摘要

The feasibility of using the efficient selection wavelength regions in FT-NIR for a rapid and conclusive determination of fruit inner qualities such as soluble solid content (SSC) of apples was investigated. An apple's MRS acquisition device was developed in this study. With this device, the apple was rolling while collecting the NIR spectroscopy. Graphical ly-oriented local multivariate calibration modeling procedures called interval partial least-squares (iPLS), backward interval partial least-squares (BiPLS), forward interval partial least-squares (FiPLS), genetic algorithm interval partial least-squares (GA-iPLS) and genetic algorithm partial least-squares (GA-PLS) were applied to select the efficient spectral regions that provide the lowest prediction error, in comparison to the full-spectrum model.
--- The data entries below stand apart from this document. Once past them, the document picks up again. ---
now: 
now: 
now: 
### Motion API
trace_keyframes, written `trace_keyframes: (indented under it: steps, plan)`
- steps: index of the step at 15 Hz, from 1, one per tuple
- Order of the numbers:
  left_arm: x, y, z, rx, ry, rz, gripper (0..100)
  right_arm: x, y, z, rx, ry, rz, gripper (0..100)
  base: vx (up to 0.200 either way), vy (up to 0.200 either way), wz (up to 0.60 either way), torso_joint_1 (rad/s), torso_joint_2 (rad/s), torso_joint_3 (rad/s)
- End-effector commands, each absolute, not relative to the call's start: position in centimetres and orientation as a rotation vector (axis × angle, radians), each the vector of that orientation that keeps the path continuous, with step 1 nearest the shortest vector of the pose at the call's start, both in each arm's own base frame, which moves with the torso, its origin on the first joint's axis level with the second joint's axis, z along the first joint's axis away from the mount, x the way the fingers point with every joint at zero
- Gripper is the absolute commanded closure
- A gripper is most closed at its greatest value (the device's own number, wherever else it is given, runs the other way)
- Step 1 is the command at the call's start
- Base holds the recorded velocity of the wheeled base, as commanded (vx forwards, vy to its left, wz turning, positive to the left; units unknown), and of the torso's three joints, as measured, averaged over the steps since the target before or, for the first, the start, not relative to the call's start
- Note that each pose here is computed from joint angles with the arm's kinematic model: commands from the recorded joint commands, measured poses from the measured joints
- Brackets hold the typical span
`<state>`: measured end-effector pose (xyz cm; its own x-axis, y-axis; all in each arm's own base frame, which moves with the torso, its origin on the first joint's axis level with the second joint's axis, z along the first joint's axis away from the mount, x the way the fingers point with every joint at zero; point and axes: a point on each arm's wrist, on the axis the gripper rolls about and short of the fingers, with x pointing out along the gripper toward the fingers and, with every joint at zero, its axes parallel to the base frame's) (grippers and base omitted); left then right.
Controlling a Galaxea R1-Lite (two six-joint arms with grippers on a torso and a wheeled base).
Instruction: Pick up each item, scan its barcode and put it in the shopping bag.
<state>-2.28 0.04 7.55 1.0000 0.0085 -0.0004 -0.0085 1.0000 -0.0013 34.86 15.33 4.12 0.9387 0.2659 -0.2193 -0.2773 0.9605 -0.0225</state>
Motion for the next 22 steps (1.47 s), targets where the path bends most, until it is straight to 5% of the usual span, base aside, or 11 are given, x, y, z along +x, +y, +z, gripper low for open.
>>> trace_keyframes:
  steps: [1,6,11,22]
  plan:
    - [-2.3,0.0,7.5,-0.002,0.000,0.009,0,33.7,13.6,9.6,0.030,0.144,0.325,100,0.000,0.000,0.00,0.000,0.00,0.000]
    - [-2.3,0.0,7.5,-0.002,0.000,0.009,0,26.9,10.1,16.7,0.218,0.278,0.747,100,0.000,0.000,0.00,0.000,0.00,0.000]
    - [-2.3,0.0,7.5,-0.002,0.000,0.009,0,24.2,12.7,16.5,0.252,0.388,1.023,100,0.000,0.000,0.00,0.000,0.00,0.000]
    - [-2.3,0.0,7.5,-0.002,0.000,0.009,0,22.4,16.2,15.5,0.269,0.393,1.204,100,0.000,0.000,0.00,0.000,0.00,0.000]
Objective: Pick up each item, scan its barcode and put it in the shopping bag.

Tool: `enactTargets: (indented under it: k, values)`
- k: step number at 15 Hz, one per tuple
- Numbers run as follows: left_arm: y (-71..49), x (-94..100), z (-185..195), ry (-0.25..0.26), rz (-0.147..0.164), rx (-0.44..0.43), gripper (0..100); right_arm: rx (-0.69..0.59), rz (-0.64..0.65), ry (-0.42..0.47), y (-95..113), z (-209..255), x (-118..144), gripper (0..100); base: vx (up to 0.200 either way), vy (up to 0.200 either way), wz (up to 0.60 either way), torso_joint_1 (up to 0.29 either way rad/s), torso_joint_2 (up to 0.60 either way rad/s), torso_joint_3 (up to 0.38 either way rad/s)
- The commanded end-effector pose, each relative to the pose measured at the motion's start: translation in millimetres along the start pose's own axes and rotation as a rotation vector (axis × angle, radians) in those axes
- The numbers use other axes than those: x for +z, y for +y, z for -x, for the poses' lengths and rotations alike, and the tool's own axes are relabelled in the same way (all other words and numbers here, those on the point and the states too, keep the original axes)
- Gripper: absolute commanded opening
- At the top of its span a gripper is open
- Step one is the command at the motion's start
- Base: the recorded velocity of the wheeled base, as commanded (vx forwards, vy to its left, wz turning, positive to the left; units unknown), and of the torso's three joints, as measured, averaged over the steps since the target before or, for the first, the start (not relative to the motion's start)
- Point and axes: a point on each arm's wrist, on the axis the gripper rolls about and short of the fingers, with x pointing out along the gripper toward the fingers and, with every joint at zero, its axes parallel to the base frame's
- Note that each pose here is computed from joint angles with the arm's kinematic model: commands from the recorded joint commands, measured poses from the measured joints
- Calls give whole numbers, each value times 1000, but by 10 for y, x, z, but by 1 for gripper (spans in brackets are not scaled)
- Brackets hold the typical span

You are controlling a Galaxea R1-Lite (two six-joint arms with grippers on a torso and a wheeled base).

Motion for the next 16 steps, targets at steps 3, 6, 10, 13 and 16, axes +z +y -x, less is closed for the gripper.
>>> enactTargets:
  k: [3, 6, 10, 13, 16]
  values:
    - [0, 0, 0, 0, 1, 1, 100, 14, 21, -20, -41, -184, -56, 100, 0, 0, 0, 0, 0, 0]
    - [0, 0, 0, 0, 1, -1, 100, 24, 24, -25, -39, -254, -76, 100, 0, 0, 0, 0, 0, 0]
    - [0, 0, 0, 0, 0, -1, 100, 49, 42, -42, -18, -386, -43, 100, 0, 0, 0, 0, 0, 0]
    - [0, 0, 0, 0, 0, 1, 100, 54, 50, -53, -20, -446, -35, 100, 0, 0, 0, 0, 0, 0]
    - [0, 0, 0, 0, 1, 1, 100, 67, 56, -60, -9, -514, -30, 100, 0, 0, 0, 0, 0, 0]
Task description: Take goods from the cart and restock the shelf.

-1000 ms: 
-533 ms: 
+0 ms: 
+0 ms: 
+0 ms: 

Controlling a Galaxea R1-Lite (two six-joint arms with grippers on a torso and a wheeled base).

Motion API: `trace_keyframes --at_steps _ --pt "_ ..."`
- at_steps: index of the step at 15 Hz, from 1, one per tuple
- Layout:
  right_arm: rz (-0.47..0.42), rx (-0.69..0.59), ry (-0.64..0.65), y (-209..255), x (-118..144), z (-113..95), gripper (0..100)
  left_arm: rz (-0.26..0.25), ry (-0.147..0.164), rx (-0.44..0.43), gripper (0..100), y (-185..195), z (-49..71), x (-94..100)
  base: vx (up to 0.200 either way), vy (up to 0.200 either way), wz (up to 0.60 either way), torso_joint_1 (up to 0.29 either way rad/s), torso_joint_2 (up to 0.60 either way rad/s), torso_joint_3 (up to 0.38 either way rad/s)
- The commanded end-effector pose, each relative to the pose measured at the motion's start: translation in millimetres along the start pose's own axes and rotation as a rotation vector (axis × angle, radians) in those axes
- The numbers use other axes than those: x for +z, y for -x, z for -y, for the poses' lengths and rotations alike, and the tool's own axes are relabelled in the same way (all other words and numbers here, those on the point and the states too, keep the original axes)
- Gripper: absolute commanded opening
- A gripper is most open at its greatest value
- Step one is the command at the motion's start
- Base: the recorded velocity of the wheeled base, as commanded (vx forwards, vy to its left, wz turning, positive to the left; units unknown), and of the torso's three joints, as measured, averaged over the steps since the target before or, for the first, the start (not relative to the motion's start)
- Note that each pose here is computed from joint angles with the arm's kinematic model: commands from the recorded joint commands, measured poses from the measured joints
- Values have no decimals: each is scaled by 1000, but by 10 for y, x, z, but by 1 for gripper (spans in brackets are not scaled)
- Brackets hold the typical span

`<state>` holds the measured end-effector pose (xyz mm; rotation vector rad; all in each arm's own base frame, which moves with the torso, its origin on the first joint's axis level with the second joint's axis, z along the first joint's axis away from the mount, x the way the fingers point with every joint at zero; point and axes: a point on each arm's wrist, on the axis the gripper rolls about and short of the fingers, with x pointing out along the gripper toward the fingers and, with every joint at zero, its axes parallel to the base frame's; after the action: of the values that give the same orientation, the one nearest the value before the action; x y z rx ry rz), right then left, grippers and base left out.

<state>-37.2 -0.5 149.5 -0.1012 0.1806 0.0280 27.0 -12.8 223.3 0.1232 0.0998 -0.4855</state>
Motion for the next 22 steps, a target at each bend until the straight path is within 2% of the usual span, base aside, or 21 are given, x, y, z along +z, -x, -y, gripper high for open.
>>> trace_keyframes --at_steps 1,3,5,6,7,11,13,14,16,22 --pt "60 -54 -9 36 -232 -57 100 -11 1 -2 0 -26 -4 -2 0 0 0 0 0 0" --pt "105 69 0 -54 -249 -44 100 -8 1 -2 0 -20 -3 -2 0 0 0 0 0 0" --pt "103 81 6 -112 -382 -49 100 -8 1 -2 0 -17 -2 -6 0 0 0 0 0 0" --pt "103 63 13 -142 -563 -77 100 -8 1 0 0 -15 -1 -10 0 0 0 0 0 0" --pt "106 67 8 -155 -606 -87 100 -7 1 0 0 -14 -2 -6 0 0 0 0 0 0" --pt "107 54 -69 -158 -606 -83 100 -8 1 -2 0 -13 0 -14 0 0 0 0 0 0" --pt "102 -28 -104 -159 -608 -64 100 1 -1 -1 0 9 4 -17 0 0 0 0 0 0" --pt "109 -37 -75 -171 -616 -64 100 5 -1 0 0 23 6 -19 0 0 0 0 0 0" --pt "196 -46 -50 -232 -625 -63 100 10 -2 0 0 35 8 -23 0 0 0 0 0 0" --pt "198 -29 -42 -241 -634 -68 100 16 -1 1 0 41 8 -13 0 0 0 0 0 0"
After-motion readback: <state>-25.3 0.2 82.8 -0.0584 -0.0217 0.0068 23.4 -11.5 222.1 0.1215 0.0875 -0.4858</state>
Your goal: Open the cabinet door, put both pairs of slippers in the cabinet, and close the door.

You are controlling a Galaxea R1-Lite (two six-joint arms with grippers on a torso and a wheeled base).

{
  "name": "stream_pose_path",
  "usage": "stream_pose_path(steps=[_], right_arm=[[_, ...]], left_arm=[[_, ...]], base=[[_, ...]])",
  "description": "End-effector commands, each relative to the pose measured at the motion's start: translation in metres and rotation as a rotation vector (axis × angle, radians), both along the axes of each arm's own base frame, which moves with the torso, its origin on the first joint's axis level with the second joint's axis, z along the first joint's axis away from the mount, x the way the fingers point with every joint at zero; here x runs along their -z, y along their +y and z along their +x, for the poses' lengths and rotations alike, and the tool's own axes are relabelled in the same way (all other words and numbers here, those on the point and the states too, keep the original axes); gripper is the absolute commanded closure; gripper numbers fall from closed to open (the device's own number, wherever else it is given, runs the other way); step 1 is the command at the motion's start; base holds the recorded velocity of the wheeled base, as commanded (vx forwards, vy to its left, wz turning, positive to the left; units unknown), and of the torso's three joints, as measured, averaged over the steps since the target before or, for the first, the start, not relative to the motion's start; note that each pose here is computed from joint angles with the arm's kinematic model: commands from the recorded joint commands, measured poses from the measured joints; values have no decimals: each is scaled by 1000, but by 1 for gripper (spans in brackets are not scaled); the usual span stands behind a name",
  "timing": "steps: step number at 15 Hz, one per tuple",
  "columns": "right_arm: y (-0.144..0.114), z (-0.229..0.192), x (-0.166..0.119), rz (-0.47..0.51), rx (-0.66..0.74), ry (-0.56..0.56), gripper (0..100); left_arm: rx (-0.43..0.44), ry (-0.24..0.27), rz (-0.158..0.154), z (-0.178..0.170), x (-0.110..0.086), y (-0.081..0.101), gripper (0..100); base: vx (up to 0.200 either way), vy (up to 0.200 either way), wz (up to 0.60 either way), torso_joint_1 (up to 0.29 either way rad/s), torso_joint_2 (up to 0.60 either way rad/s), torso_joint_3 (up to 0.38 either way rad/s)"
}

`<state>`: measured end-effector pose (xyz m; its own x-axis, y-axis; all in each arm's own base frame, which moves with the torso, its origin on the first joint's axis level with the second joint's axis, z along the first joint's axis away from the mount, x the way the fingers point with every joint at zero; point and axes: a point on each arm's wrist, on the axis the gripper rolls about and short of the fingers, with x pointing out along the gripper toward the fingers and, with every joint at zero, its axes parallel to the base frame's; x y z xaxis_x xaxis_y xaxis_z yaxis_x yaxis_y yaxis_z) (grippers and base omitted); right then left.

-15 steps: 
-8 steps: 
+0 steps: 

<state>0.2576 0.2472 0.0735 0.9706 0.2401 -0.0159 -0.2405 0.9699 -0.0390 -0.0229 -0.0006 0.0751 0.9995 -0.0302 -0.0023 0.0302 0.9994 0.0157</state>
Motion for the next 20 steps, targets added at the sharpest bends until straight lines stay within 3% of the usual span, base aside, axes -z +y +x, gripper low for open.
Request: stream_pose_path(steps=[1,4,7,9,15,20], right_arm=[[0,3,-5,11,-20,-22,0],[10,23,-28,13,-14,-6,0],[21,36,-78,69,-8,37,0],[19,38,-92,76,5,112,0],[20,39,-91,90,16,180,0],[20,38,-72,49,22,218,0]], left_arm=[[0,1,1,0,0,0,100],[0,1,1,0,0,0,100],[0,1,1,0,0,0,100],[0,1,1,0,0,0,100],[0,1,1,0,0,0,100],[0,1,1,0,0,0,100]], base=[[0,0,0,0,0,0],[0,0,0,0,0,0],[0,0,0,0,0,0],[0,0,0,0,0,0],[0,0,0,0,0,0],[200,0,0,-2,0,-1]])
The optimal combinations of 12 spectral intervals among 40 intervals which selected by BiPLS yielded a good result (RMSEC=0.39286, r(c)=0.953, RMSEP=0.4531, r(p)=0.924), and the optimal combinations of 14 spectral intervals among 40 intervals which selected by FiPLS also yielded good results (RMSEC=0.4027, r(c)=0.948, RMSEP=0.4424, r(p)=0.927). The intervals selected by BiPLS were not the same with. those selected by FiPLS, due to different algorithms employed in these two methods. The five intervals selected by GA-iPLS which contained 360 variables were used as calibration set in GA-PLS model. 45 variables were selected in the best prediction ability of the GA-PLS models (RMSEP=0.414). These procedures allow the simultaneous determination of other internal quality of fruits.